Sunday, August 5, 2012
Anthropological foundations of human behavior: Malinowski v. Mauss
Anthropological HUMAN BEHAVIOR: Malinowski vs. Mauss
Bronislaw Malinowski (1884-1942)
"Anthropology is the study of man embracing a woman." Bronislaw Malinowski.
Born in Krakow. Polish origin, he studied Philosophy, Psychology and Economics. 1910, he moved to Britain and studied anthropology. Develop fieldwork in New Guinea and the Trobriand Islands between 1914 to 1916 date Ph.D. in Anthropology. Among his publications: The Indians of Mailu (1915), Argonauts of the Western Pacific (1922), Crime and custom in savage society (1926), Sex and repression in savage society (1927), a scientific theory of culture (1944 -posthumous) and others. He was a professor at the London School of Economics. Malinowski has a first articulation of his theoretical thinking. In the U.S., is interested in the study of early American cultures. Harvard University named him honorary doctorates. His interest in African culture, who has studied over the years is reflected in the foreword he wrote for Facing Mount Kenya (1938). At the outbreak of World War II, Malinowski took up residence in the United States. There exercised Professor of Anthropology at Yale University. In 1942, Bronislaw Malinowski died suddenly of a heart attack in New Haven, Connecticut. En1944, Valetta Swann (his second wife) posthumously published "A scientific theory of culture?, The most important theoretical work of Malinowski, and" Freedom and civilization? "The dynamics of culture change?.
In 1948, it was the set of essays collected in "Magic, science and religion?. At twenty years of his death, he edited the diaries he wrote in Polish during his two stays in the Trobriands, and appear with the title "A diary in the strict sense of the term?.
The functional theory of Bronislaw Malinowski, 1944, provides yet another model for the development of culture. According to him, development begins in early cultures of human needs aimed at ensuring basic food and shelter, sexual satisfaction and so on. Once these needs are met, other needs arise, and can also arise from the same arrangements have been made to meet the basic needs listed above. For example, cooperation was needed to obtain food, creates a need for common language and a system of mutual exchange of services. Again, these arrangements call for a system of education, administration and law. Thus, the evolution of society continuously creates needs for new arrangements and also for new products. Malinowski criticized studies of primitive law who held the primacy of harmony and a sense of group cohesion and unity as a group and not as the individuals that comprise it. He says that these principles are true only if you take the moments of social life in which the kin group (clan, Frati, half or class) participates in the game against other groups, but at other times, and within the group nearest flower rivalries and selfishness.

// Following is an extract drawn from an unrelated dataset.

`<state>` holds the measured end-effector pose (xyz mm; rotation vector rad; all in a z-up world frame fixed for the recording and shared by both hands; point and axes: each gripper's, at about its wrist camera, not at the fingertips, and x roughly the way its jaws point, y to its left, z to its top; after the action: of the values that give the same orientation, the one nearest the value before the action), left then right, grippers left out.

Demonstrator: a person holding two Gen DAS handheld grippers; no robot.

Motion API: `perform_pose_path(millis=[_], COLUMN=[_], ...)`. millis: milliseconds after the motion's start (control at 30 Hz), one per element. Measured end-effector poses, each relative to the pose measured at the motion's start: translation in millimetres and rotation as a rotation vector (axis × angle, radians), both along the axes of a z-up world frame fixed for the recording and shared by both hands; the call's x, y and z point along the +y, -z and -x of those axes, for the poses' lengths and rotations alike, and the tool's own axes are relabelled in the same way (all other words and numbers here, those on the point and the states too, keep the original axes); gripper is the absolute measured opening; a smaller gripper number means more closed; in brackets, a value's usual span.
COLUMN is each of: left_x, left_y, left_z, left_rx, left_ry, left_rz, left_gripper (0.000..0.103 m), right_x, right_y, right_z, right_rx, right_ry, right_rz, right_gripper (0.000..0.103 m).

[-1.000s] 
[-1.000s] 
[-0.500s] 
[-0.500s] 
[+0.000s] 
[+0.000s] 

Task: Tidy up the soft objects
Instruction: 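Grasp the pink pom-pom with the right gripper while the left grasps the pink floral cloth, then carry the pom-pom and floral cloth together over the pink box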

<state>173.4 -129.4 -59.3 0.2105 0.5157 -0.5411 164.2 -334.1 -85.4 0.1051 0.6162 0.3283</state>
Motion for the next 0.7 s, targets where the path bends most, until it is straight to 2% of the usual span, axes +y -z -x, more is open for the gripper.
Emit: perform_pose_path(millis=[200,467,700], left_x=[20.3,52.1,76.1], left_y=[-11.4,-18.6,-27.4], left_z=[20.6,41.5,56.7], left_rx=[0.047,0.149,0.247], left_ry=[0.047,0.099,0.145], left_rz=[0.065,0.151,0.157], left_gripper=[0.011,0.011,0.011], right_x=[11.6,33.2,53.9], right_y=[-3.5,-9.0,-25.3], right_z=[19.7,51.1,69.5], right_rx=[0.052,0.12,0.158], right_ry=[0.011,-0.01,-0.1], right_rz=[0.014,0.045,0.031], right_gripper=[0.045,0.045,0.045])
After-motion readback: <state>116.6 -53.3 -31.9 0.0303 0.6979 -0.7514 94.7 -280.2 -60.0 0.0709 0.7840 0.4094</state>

The perfect solidarity is, for Malinowski, a concept totally wrong.
Marcel Mauss (1872-1950)
French sociologist and anthropologist. Mauss is one of the leading theorists of French anthropology. It is also considered the main inspiration for French polls because he had done ethnographic fieldwork. This descriptive attention focused on the drafting and analysis of case studies, is heir to the concept of''total''social fact, a unique event in which a society exhibits the integrity of the institutions and their representations, such as the potlatch and the kula. Anthropologist with his work has inspired such diverse minds as the functionalist British-Firth, Radcliffe-Brown, Malinowski, Evans-Pritchard ,...-, French structuralists led by Levi-Strauss, and filósosfos as Bataille. Marcel Mauss began his academic career in 1902 as professor of primitive religion at the Ecole Pratique des Hautes Etudes in Paris. In 1925 he was one of the founders of the Institute of Ethnology at the University of Paris and was a professor at the College de France during the 1930's. Nephew of Emile Durkheim, one of the founders of modern sociology, was a great intellectual influence, helping him in L'Année Sociologique, a prestigious scientific journal, in which direction would succeed his uncle. Mauss also developed a long political life, actively participating in the defense of the accused during the famous Dreyfus case and working with the French socialist leader Jean Jaurès, whom he assisted in founding in 1904, the newspaper L'Humanité. In a brief autobiographical Marcel Mauss is located in an accurate perspective: before protoestructuralista, was a keen linguist and a meticulous historian of religions, who never tried to pull away from Durkheimian orthodoxy.
Highlighted in Maus represent the feeling of a collective mind, which highest expression was his work: Anne Sociologique, and his step slow and methodical classical sources to ethnography. Among the first highlights contributions of Mauss' Essai sur la nature et la fonction du sacrifice? (1899). His most important work is, however, "Essay sur le don? (1925), a foundational work of modern anthropology. This essay focuses primarily on forms of contract and exchange in Melanesia, Polynesia, and northwestern North America. This work has been considered one of the best examples of ethnographic research, considering specific social phenomenon and study it in its entirety. He also wrote: "Sociology and Anthropology." He also published works, Introduction to Ethnography (1947), Sociology and Anthropology (1950). He died in 1950.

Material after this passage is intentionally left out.